# Assigned task
Your answer must be the exact lines below, starting with the line with "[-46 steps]" and going on through the line with "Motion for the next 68", both included, with no pictures.

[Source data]
========================

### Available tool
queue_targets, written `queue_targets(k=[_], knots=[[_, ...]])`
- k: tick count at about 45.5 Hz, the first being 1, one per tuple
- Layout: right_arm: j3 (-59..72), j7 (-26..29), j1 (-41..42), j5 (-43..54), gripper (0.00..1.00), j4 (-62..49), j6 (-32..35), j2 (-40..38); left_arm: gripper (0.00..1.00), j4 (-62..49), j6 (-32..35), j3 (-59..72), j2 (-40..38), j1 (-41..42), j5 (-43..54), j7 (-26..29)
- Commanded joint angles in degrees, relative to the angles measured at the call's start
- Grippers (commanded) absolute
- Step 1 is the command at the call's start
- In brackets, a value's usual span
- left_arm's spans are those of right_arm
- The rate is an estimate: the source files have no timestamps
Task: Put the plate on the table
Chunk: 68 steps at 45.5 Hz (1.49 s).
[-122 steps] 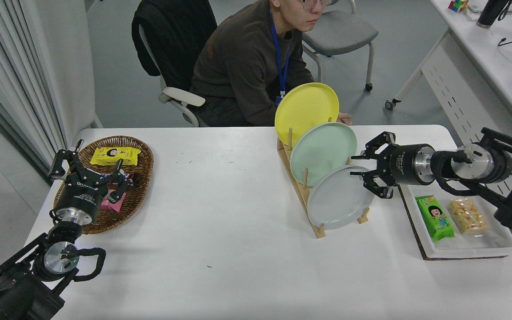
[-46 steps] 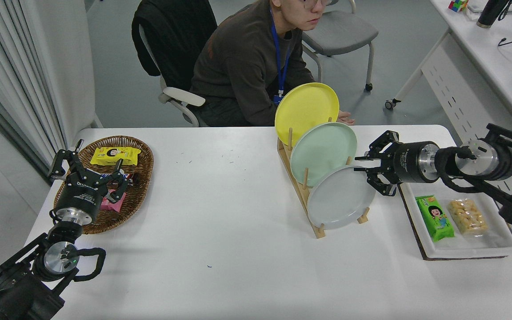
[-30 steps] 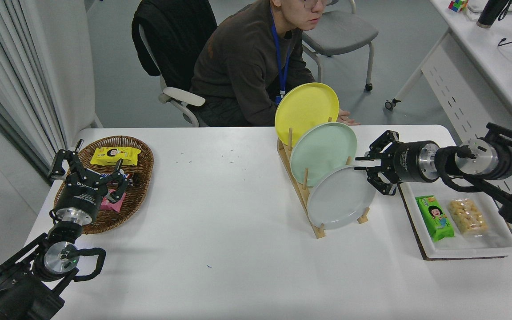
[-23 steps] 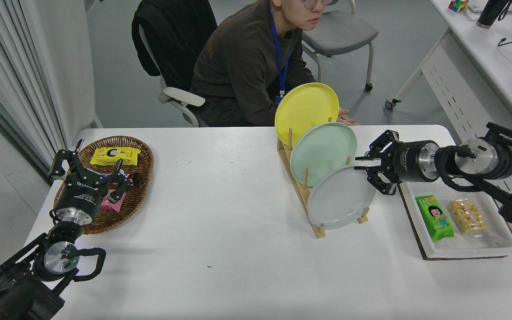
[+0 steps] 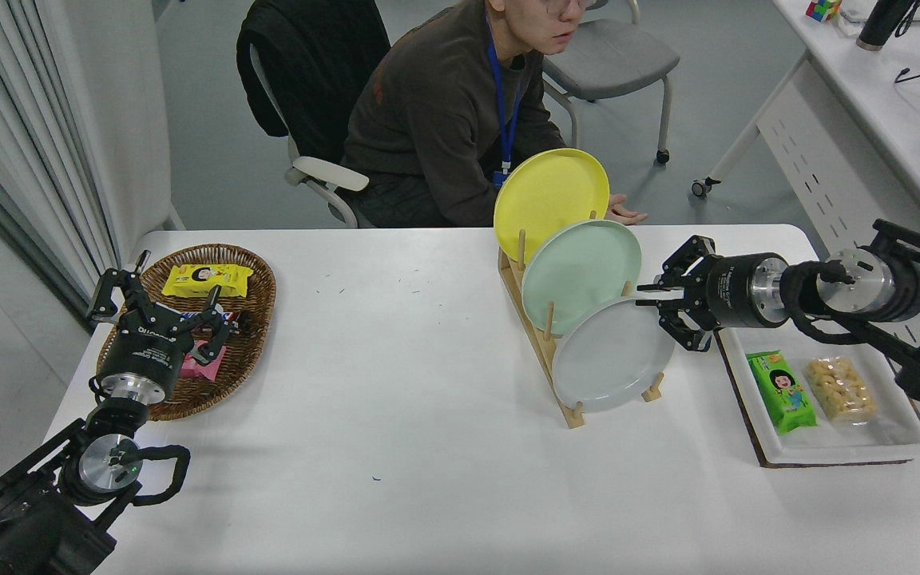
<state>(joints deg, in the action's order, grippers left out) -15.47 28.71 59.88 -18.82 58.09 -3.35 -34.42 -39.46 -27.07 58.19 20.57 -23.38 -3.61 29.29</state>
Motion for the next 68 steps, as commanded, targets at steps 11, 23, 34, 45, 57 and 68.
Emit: queue_targets(k=[11,23,34,45,57,68], knots=[[0.00,0.03,-0.03,0.01,0.15,-0.08,0.01,-0.03,0.98,0.00,0.00,0.00,0.00,0.00,0.00,-0.02],[0.00,0.03,-0.03,0.10,0.13,-0.08,0.01,-0.03,0.98,0.00,0.00,0.00,0.00,0.00,0.00,-0.02],[0.00,0.03,-0.12,0.10,0.12,-0.08,0.01,-0.03,0.98,0.00,0.00,0.00,0.00,0.00,0.00,-0.02],[0.00,0.03,-0.12,0.27,0.10,-0.08,0.01,0.05,0.98,0.00,0.00,0.00,0.00,0.00,0.00,-0.02],[0.00,0.47,-0.12,0.36,0.01,0.19,0.18,0.14,0.98,0.00,0.00,0.00,0.00,0.00,0.00,-0.02],[-0.43,1.43,-0.21,0.36,0.00,0.27,0.80,0.05,0.98,0.00,0.00,0.00,0.00,0.00,0.00,-0.02]])
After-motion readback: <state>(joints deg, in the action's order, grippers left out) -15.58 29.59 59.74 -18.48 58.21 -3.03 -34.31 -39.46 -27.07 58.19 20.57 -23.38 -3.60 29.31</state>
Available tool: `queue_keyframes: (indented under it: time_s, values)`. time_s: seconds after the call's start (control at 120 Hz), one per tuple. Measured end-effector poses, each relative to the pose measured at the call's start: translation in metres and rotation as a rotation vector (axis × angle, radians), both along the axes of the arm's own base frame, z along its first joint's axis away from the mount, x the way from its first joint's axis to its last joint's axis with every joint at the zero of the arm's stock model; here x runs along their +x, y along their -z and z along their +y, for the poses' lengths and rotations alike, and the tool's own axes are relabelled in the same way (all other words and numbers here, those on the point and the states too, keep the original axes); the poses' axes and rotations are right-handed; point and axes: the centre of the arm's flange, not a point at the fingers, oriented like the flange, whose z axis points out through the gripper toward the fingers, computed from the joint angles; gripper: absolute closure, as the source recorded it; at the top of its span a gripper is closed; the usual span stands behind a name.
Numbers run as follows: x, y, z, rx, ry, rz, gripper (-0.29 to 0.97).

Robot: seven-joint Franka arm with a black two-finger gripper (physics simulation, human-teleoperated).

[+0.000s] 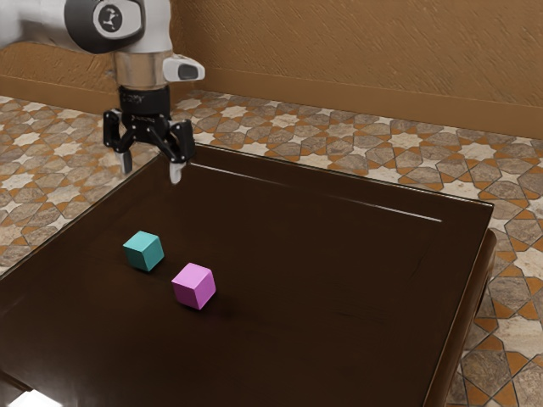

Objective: Pick up the blue block with one arm, and put the blue block on the pink block with one arm

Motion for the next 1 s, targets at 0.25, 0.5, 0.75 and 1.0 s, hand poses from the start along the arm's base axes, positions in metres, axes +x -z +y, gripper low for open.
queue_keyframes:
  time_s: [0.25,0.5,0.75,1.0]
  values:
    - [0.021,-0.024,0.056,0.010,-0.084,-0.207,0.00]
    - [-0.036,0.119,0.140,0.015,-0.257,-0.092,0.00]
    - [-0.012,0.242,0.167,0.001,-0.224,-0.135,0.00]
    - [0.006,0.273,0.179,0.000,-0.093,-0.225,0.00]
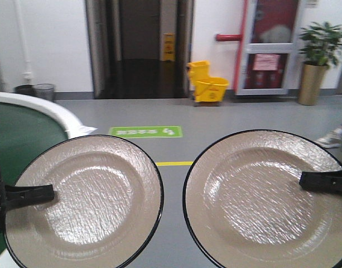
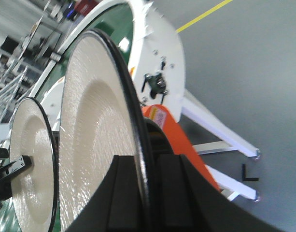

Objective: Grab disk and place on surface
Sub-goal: 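Hold both plates upright while the base drives to the steel table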

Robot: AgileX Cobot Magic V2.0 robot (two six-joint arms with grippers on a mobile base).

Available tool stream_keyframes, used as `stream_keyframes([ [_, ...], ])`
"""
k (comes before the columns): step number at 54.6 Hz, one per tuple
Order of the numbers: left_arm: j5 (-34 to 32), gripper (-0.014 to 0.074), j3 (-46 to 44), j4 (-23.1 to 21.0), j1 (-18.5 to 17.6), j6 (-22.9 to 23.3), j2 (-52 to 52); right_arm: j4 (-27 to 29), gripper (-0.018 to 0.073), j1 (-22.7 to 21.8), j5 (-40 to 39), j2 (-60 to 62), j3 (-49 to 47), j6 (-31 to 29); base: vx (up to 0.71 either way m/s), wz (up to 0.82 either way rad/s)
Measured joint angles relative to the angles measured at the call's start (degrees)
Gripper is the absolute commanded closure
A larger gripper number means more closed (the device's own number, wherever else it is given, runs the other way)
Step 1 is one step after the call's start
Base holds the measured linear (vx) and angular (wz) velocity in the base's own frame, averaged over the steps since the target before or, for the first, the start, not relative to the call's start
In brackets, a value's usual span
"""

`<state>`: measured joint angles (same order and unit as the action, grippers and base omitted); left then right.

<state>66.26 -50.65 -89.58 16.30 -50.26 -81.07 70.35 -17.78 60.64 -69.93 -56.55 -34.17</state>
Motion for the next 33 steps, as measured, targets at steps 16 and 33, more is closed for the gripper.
stream_keyframes([
  [16,0.00,0.0598,0.00,0.00,0.00,0.00,0.00,0.05,0.0568,0.00,0.00,0.00,0.00,0.00,0.02,-0.63],
  [33,0.11,0.0598,0.00,0.00,0.00,0.00,0.00,0.05,0.0568,0.00,0.00,0.00,0.00,0.00,0.12,-0.51],
])
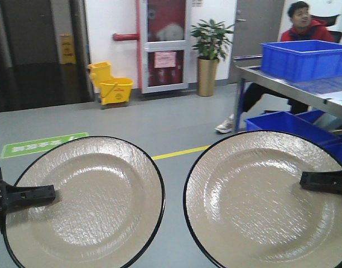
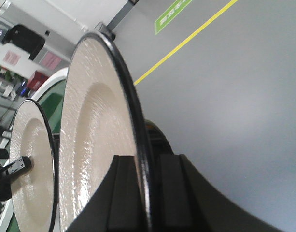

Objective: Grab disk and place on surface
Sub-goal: 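Hold both plates upright while the base drives to the steel table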

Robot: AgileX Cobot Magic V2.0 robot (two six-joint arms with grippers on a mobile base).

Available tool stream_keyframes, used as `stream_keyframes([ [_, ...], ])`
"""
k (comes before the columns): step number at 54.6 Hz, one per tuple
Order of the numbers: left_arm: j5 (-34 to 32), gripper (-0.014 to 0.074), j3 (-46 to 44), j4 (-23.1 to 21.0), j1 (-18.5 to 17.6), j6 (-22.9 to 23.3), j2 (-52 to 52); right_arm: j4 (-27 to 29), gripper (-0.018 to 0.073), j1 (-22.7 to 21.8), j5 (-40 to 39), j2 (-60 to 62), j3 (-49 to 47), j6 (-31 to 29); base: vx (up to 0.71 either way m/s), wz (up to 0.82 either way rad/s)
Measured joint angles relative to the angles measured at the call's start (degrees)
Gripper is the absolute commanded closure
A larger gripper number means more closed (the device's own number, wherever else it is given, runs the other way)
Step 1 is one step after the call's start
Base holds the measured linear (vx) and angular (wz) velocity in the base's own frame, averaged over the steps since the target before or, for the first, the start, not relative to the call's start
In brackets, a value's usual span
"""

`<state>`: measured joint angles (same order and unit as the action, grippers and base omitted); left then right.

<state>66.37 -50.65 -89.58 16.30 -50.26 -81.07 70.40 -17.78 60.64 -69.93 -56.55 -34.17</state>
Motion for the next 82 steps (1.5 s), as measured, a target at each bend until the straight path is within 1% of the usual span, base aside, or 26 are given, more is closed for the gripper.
stream_keyframes([
  [17,0.00,0.0598,0.00,0.00,0.00,0.00,0.00,0.00,0.0568,0.00,0.39,0.00,0.00,0.00,0.19,-0.31],
  [34,0.00,0.0598,0.00,0.00,0.00,0.00,0.00,-0.05,0.0568,0.00,0.57,0.00,0.00,0.00,0.30,-0.12],
  [82,-0.13,0.0598,0.00,0.00,0.00,0.00,0.00,0.00,0.0568,0.00,0.47,0.00,0.02,0.00,0.45,-0.04],
])
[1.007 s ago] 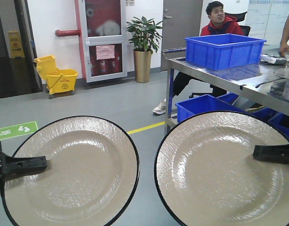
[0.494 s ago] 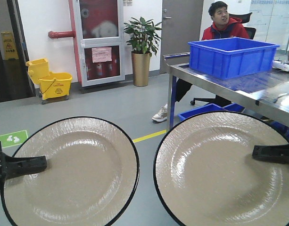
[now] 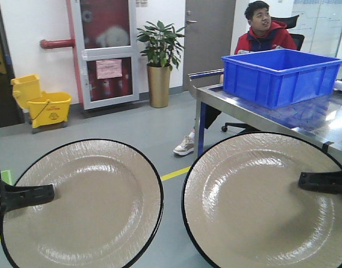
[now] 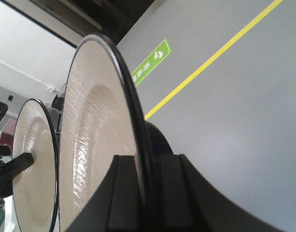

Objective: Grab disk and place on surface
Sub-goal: 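Hold both plates upright while the base drives to the steel table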

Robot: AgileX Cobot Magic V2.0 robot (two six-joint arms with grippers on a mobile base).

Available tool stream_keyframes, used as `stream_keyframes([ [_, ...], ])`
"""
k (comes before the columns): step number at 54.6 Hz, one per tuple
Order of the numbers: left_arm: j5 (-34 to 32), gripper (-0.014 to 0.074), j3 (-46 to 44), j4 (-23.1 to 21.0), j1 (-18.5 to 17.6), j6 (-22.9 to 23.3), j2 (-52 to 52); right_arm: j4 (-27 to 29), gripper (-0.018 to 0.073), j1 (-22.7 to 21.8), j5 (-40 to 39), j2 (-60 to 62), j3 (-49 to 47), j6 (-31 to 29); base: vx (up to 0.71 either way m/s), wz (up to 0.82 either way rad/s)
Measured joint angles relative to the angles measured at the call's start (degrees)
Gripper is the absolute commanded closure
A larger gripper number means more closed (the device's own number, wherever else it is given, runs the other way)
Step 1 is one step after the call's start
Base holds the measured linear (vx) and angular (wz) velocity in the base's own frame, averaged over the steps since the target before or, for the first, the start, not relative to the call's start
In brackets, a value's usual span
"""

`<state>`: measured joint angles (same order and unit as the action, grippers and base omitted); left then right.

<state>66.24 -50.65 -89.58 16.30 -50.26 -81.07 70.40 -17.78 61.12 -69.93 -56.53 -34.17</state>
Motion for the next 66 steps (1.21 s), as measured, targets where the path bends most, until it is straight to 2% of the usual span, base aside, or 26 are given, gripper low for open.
stream_keyframes([
  [28,-0.04,0.0598,0.00,0.00,0.00,0.00,0.00,0.04,0.0568,0.00,-0.06,0.00,0.00,0.00,0.44,-0.32],
  [66,-0.04,0.0598,0.00,0.00,0.00,0.00,0.00,0.04,0.0568,0.00,-0.13,0.00,0.00,0.00,0.31,-0.50],
])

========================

# Solution to this exercise
[-46 steps] 
[-30 steps] 
[-23 steps] 
[+0 steps] 
<state>(joints deg, in the action's order, grippers left out) -15.47 28.71 59.88 -18.82 58.09 -3.35 -34.42 -39.46 -27.07 58.19 20.57 -23.38 -3.61 29.29</state>
Motion for the next 68 steps, as commanded, targets at steps 11, 23, 34, 45, 57 and 68.

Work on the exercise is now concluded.